*Task to complete*. Please write out exactly, and only, the lines from the first in the material below to the line containing "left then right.", both included.

::::

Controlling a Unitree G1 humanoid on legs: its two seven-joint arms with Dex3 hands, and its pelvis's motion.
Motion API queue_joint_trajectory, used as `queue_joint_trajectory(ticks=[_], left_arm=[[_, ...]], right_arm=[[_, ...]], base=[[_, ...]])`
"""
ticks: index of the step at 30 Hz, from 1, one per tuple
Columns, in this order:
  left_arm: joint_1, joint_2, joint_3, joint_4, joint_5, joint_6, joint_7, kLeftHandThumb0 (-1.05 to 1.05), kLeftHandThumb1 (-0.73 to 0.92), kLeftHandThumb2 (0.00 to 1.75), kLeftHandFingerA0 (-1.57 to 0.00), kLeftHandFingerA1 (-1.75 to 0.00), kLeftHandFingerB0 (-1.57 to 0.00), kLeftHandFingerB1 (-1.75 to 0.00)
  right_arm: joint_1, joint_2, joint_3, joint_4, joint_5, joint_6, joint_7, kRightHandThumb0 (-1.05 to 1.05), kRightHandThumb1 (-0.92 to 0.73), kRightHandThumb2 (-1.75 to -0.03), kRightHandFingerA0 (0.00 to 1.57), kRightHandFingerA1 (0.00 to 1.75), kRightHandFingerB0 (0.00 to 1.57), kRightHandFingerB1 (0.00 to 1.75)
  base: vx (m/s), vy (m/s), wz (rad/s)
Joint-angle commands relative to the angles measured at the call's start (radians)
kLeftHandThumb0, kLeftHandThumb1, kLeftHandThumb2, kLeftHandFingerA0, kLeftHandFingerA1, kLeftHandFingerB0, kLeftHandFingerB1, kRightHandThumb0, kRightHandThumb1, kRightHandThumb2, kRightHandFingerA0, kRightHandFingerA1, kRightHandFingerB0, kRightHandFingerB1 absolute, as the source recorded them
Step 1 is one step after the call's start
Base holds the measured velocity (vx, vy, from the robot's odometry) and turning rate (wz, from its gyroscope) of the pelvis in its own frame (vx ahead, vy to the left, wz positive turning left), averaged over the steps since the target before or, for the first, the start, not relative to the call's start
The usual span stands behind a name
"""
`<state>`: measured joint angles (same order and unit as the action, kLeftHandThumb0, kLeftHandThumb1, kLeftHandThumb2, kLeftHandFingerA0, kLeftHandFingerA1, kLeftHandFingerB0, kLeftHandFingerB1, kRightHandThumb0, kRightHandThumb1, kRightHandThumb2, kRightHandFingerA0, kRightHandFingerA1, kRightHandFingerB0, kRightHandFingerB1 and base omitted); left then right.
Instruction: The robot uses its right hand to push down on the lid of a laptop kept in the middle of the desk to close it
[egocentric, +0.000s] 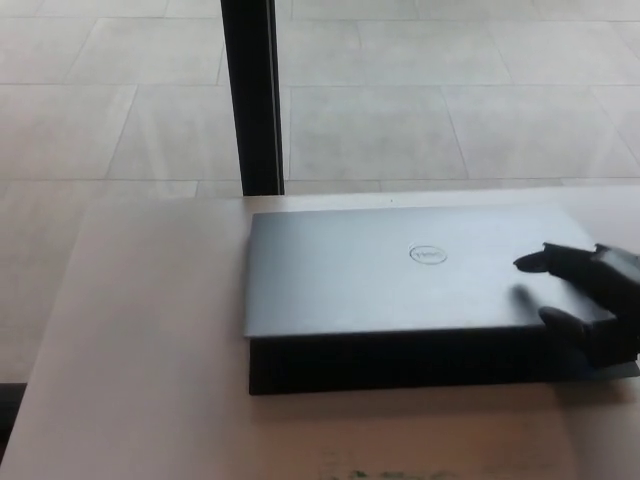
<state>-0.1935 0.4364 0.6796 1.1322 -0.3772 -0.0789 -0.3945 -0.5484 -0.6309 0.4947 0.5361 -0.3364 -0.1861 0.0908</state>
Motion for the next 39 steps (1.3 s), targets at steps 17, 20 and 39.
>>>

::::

*Answer for this exercise*.
Controlling a Unitree G1 humanoid on legs: its two seven-joint arms with Dex3 hands, and its pelvis's motion.
Motion API queue_joint_trajectory, used as `queue_joint_trajectory(ticks=[_], left_arm=[[_, ...]], right_arm=[[_, ...]], base=[[_, ...]])`
"""
ticks: index of the step at 30 Hz, from 1, one per tuple
Columns, in this order:
  left_arm: joint_1, joint_2, joint_3, joint_4, joint_5, joint_6, joint_7, kLeftHandThumb0 (-1.05 to 1.05), kLeftHandThumb1 (-0.73 to 0.92), kLeftHandThumb2 (0.00 to 1.75), kLeftHandFingerA0 (-1.57 to 0.00), kLeftHandFingerA1 (-1.75 to 0.00), kLeftHandFingerB0 (-1.57 to 0.00), kLeftHandFingerB1 (-1.75 to 0.00)
  right_arm: joint_1, joint_2, joint_3, joint_4, joint_5, joint_6, joint_7, kRightHandThumb0 (-1.05 to 1.05), kRightHandThumb1 (-0.92 to 0.73), kRightHandThumb2 (-1.75 to -0.03), kRightHandFingerA0 (0.00 to 1.57), kRightHandFingerA1 (0.00 to 1.75), kRightHandFingerB0 (0.00 to 1.57), kRightHandFingerB1 (0.00 to 1.75)
  base: vx (m/s), vy (m/s), wz (rad/s)
Joint-angle commands relative to the angles measured at the call's start (radians)
kLeftHandThumb0, kLeftHandThumb1, kLeftHandThumb2, kLeftHandFingerA0, kLeftHandFingerA1, kLeftHandFingerB0, kLeftHandFingerB1, kRightHandThumb0, kRightHandThumb1, kRightHandThumb2, kRightHandFingerA0, kRightHandFingerA1, kRightHandFingerB0, kRightHandFingerB1 absolute, as the source recorded them
Step 1 is one step after the call's start
Base holds the measured velocity (vx, vy, from the robot's odometry) and turning rate (wz, from its gyroscope) of the pelvis in its own frame (vx ahead, vy to the left, wz positive turning left), averaged over the steps since the target before or, for the first, the start, not relative to the call's start
The usual span stands behind a name
"""
`<state>`: measured joint angles (same order and unit as the action, kLeftHandThumb0, kLeftHandThumb1, kLeftHandThumb2, kLeftHandFingerA0, kLeftHandFingerA1, kLeftHandFingerB0, kLeftHandFingerB1, kRightHandThumb0, kRightHandThumb1, kRightHandThumb2, kRightHandFingerA0, kRightHandFingerA1, kRightHandFingerB0, kRightHandFingerB1 and base omitted); left then right.

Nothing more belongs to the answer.